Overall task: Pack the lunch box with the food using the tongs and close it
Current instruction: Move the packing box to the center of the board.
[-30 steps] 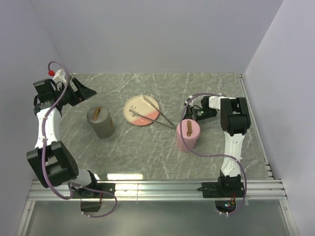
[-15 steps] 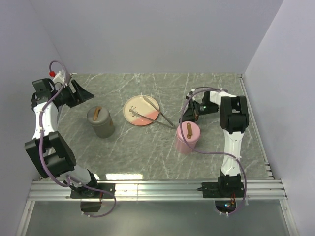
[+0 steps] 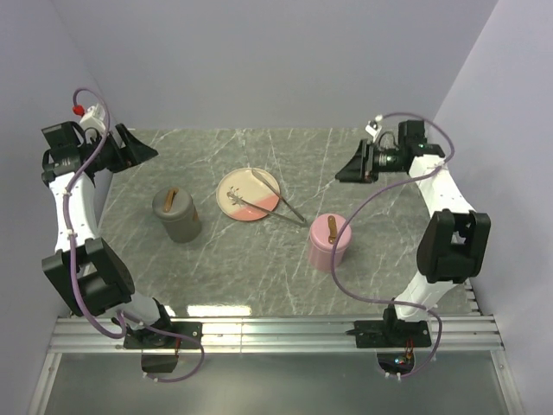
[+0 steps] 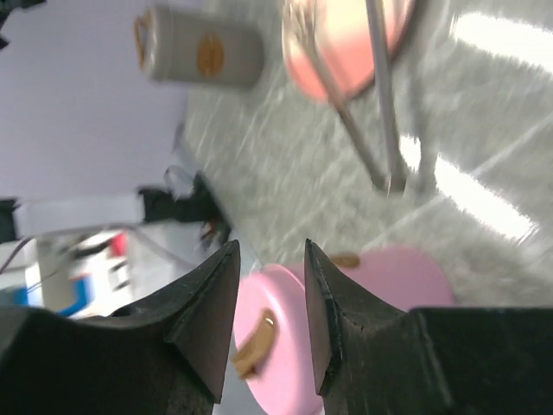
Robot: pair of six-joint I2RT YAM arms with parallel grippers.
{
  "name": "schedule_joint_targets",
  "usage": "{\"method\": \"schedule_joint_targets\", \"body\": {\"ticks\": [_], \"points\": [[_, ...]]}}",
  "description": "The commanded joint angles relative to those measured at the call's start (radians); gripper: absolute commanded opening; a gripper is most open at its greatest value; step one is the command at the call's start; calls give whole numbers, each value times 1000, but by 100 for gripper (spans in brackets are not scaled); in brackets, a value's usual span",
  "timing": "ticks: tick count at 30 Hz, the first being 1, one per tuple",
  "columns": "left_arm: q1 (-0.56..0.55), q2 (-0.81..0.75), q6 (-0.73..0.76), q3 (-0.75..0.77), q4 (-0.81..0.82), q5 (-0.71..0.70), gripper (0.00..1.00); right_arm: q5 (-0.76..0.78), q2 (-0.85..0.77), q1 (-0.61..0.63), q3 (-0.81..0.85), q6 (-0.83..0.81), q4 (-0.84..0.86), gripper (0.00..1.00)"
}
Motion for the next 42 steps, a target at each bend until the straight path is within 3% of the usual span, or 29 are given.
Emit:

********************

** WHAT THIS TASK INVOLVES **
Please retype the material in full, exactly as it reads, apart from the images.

** TASK ANSWER **
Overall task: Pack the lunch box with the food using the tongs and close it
Current instruction: Move the packing box to the center of the board.
[-30 steps] 
[-15 steps] 
[+0 steps] 
[+0 steps] 
Robot: pair of six-joint I2RT YAM arms with parallel grippers.
{
  "name": "schedule_joint_targets",
  "usage": "{\"method\": \"schedule_joint_targets\", \"body\": {\"ticks\": [_], \"points\": [[_, ...]]}}",
  "description": "The commanded joint angles relative to those measured at the call's start (radians); gripper: absolute commanded opening; a gripper is most open at its greatest value; step one is the command at the call's start; calls give whole numbers, each value times 1000, but by 100 for gripper (spans in brackets are not scaled); in brackets, a value's usual span",
  "timing": "ticks: tick count at 30 Hz, the first being 1, one per tuple",
  "columns": "left_arm: q1 (-0.56..0.55), q2 (-0.81..0.75), q6 (-0.73..0.76), q3 (-0.75..0.77), q4 (-0.81..0.82), q5 (-0.71..0.70), gripper (0.00..1.00); right_arm: q5 (-0.76..0.78), q2 (-0.85..0.77), q1 (-0.61..0.63), q3 (-0.81..0.85), q6 (-0.83..0.81), q4 (-0.84..0.86), gripper (0.00..1.00)"
}
Motion for the next 42 steps, a target at each bend until the straight path is within 3% of the usual span, or 29 are given.
Emit:

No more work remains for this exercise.